### Dataset records
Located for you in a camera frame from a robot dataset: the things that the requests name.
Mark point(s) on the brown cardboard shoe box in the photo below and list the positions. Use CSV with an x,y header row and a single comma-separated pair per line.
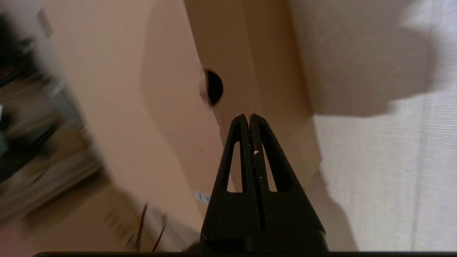
x,y
117,107

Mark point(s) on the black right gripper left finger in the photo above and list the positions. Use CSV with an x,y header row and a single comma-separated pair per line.
x,y
228,214

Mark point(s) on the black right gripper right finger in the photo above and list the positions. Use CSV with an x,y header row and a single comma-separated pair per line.
x,y
285,214

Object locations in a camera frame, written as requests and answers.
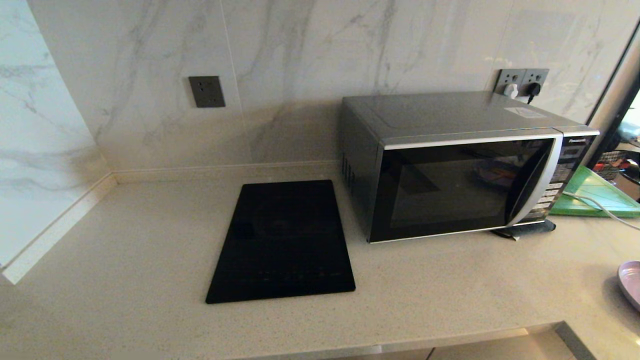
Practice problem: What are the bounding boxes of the black wire basket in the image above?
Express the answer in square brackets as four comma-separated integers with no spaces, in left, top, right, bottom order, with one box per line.
[595,150,640,182]

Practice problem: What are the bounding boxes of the purple plate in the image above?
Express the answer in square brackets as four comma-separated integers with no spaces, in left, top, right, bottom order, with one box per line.
[617,260,640,313]

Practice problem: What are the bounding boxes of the green cutting board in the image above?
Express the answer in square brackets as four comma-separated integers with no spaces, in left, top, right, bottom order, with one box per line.
[550,165,640,218]

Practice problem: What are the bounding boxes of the beige cabinet front panel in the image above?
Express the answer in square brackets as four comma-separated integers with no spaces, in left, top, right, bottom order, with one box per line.
[429,328,553,360]

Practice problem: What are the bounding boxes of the silver black microwave oven body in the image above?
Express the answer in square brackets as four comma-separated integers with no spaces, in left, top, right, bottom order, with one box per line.
[340,91,600,244]

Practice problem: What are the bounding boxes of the single grey wall socket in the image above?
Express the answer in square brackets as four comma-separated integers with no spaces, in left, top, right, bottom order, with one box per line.
[188,76,226,109]

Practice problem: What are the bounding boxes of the grey paired wall socket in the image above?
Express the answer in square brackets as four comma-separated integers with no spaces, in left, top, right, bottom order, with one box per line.
[520,68,550,98]
[494,69,526,97]

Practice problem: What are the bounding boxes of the black window frame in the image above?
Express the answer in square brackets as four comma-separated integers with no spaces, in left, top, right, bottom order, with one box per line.
[585,20,640,168]

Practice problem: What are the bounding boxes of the black induction cooktop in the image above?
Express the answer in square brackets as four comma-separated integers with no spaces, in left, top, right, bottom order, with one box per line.
[205,179,356,304]

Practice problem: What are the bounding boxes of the white power cable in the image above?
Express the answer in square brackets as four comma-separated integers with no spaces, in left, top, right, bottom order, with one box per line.
[562,191,640,232]

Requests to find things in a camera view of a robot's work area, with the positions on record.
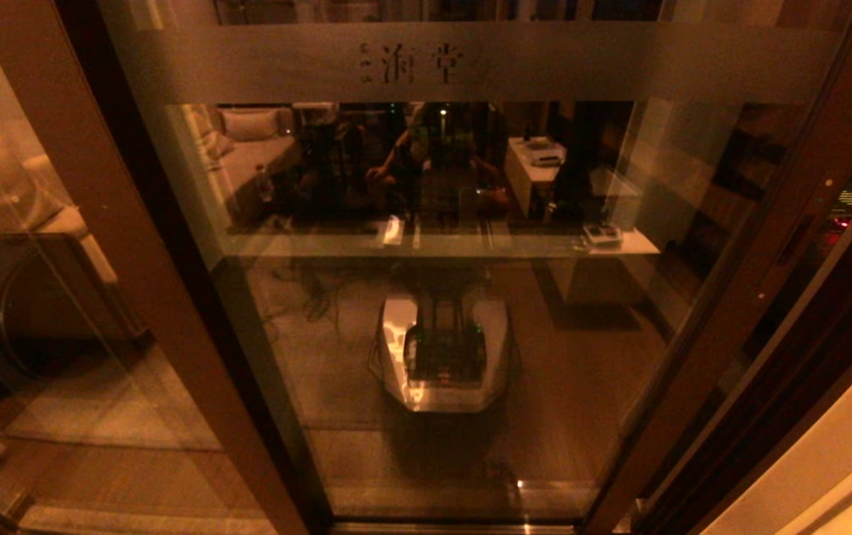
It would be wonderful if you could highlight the brown framed sliding glass door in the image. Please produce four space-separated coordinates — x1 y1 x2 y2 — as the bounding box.
95 0 852 535

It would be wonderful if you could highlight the brown framed fixed glass panel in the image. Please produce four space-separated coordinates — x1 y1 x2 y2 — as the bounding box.
0 0 334 535

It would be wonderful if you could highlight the dark brown door jamb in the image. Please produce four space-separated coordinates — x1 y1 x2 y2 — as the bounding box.
637 141 852 535

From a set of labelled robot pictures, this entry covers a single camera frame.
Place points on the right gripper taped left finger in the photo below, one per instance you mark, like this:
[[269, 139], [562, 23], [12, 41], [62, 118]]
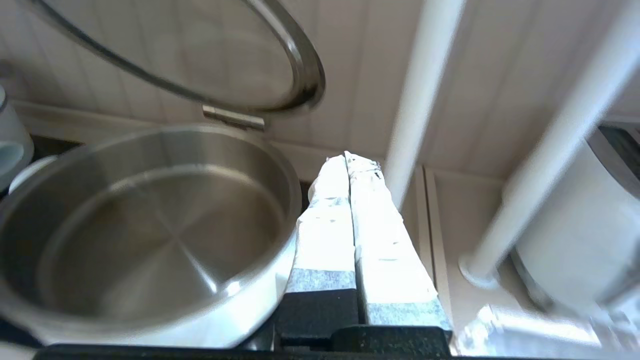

### Assignment
When you write out the material, keep every line exact and leave out each picture.

### Solution to the problem
Located for you in a camera frame from a robot dataset: the things that the requests name.
Mark point(s) on the brown cardboard shoe box in the photo below and list the positions. Use CSV with an x,y header row and a single comma-separated pair per line.
x,y
117,107

Mark point(s) on the black right gripper left finger in the photo above and list the positions. Use CSV with an x,y header row and a single comma-separated pair per line.
x,y
228,214

Mark point(s) on the black right gripper right finger in the photo above and list the positions. Use CSV with an x,y header row and a single comma-separated pair per line.
x,y
285,214

Object locations in a camera frame, written as requests and answers.
Practice problem: What are the bounding boxes of the black wire basket in the image above?
Express the answer in square brackets as four comma-separated integers with no spaces, in left, top, right, bottom order, with one box per line.
[595,150,640,182]

Practice problem: What are the bounding boxes of the purple plate in the image above?
Express the answer in square brackets as four comma-separated integers with no spaces, in left, top, right, bottom order, with one box per line.
[617,260,640,313]

Practice problem: What are the bounding boxes of the green cutting board in the image above?
Express the answer in square brackets as four comma-separated integers with no spaces, in left, top, right, bottom order, with one box per line.
[550,165,640,218]

Practice problem: What are the bounding boxes of the beige cabinet front panel in the image above?
Express the answer in square brackets as four comma-separated integers with no spaces, in left, top, right, bottom order, with one box per line.
[429,328,553,360]

Practice problem: What are the bounding boxes of the silver black microwave oven body in the image above?
Express the answer in square brackets as four comma-separated integers with no spaces, in left, top, right, bottom order, with one box per line.
[340,91,600,244]

Practice problem: What are the bounding boxes of the single grey wall socket in the image above?
Express the answer in square brackets as four comma-separated integers with no spaces, in left, top, right, bottom order, with one box per line.
[188,76,226,109]

Practice problem: What are the bounding boxes of the grey paired wall socket in the image above?
Express the answer in square brackets as four comma-separated integers with no spaces, in left, top, right, bottom order, with one box per line.
[520,68,550,98]
[494,69,526,97]

Practice problem: What are the bounding boxes of the black window frame in the image above?
Express the answer in square brackets as four comma-separated integers with no spaces, in left, top, right, bottom order, with one box per line.
[585,20,640,168]

Practice problem: What are the bounding boxes of the black induction cooktop in the image above?
Express the answer in square brackets as four comma-separated integers with no spaces, in left, top, right, bottom order, with one box per line.
[205,179,356,304]

Practice problem: What are the bounding boxes of the white power cable in the image above?
Express the answer in square brackets as four comma-separated integers with no spaces, in left, top, right, bottom order, with one box per line.
[562,191,640,232]

Requests to find things in a camera view of a robot's work area, with the positions on record.
It would be wonderful if you could highlight the brown framed sliding glass door in the image. Please produce four space-separated coordinates — x1 y1 x2 y2 — as the bounding box.
95 0 852 535

It would be wonderful if you could highlight the brown framed fixed glass panel in the image. Please produce four space-separated coordinates — x1 y1 x2 y2 — as the bounding box.
0 0 334 535

It would be wonderful if you could highlight the dark brown door jamb in the image. Please produce four space-separated coordinates — x1 y1 x2 y2 — as the bounding box.
637 141 852 535

From a set of labelled robot pictures, this entry covers a single camera frame.
Place points on the right gripper taped left finger in the photo below, one per instance you mark, like this:
[[269, 139], [562, 23], [12, 41], [62, 118]]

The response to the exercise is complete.